Kerry (Kurwingie) Giles' print For my Children on the front cover of the 1992-93 Annual Report of the Department for the Arts and Cultural Heritage was exhibited at Tandanya as part of the cultural program for the Okayama/South Australian sister state agreement in recognition of the power of the message encapsulated by the image.

The strength of the lineal elements of that very successful print as well as the content (or context) of those images have been developed further in an exhibition of works called FAB ART recently held at the Gallerie Australis.

Put together as part of the Indigenous Arts Festival, FAB ART illustrated the extension of at least three key elements of Giles work.
Not only was there a further exploration of a medium which has held significant fascination for Giles but there was a growth and confidence of the stylistic
elements chosen to represent the images of a child©hood spent on the banks of the River Murray as well as a maturity of content.
Working in fabric or related materials links Giles with the earliest development of her skills. Belts decorated with swans or turtles, goannas or mussels echoed the images which decorated the moulded leather bowls, bags and hats. Leather skins were also hand painted or screen printed.
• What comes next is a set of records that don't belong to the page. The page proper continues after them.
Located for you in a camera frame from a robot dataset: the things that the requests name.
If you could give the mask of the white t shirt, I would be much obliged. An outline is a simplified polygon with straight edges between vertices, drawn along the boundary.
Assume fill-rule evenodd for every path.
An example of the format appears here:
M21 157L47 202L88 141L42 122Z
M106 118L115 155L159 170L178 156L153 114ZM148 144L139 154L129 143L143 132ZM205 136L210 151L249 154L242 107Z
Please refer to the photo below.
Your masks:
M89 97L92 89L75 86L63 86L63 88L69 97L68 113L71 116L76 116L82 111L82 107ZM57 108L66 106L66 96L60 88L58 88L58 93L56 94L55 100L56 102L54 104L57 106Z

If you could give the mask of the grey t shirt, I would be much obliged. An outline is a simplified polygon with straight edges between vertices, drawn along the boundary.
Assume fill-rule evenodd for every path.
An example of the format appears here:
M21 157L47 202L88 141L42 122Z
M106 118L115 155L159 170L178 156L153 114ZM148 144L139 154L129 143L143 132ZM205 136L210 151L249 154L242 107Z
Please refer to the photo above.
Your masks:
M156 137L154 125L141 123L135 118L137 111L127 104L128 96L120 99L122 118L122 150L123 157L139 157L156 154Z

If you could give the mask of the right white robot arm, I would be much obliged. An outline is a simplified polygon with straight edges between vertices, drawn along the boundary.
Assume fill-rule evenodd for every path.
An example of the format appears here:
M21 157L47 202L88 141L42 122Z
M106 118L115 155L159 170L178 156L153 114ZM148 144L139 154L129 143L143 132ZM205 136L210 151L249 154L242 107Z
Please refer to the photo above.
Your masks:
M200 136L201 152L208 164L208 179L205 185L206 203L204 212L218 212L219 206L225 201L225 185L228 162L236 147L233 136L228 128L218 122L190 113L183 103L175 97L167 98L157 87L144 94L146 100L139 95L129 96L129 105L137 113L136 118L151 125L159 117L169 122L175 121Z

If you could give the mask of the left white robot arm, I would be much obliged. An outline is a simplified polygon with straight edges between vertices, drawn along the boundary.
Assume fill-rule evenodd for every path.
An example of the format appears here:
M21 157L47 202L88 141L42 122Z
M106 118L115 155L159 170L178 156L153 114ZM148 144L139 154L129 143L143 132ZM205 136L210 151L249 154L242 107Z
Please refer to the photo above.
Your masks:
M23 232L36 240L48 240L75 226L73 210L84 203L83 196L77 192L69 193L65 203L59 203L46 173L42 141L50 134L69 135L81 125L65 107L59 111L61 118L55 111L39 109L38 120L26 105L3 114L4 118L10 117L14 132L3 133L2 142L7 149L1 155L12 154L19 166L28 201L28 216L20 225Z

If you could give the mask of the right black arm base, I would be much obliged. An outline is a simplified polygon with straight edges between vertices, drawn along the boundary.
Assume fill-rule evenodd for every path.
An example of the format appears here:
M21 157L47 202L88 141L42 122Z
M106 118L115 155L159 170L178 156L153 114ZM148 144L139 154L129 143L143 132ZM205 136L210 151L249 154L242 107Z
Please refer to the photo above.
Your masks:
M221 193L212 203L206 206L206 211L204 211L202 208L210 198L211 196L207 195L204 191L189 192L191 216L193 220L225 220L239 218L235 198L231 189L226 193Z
More importantly, Kurwingie's recognition that art can be used to reaffirm the identity of Aboriginal culture for her children was strengthened by the choice of images and their dynamic representation on the lengths of silk and cotton. Her positive vision of a future where the two cultures can exist side by side was particularly vividly portrayed in the recurrent image of the Black Swan which was repeated in many various combinations. The black and white image of two swans linked together around a clutch of eggs, where the swans are both protective and at the same time proud and assertive, conjured up a sense of unity of cultures for the sake of future generations. This was reinforced by the enclosing double circles around the two swans from which radiate sinuous lines perhaps stretching to the past and the future. A very powerful image where the sense of self, both unique and in its genetic transformations, was asserted by a series of dominating white thumb prints representing eggs at the same time as stating the role of the artist as creator of visual symbols sufficiently powerful to challenge existing world views.

Changes to the fabric colourways allowed this image to take on very different characteristics reflecting either the warm earth tones or the depths of the Murray River without any loss of the strength of the symbol.

The increased confidence of Giles as an artist can also be found in the bold new colours chosen as background for other fabric lengths. Rainbow bright colours or colours which capture the mood of the waterways allowed the delicate outlines of cockles and periwinkles, fish, pelicans, ibis, and turtles to coruscate across the surface as elusively as the light across the surface of water. Silk fabric supplied an additional dimension of lightness and delicacy.
The challenge for Giles will be to develop her unique voice relying on her cultural background but at the same time evolving artistically so that her visual responses will not be stifled by a viewing public which demands "Aboriginality" - a dilemma currently being faced by Sally Morgan.
FAB ART, textile and fabulous, was a fitting closure to the International Year for the World's Indigenous People.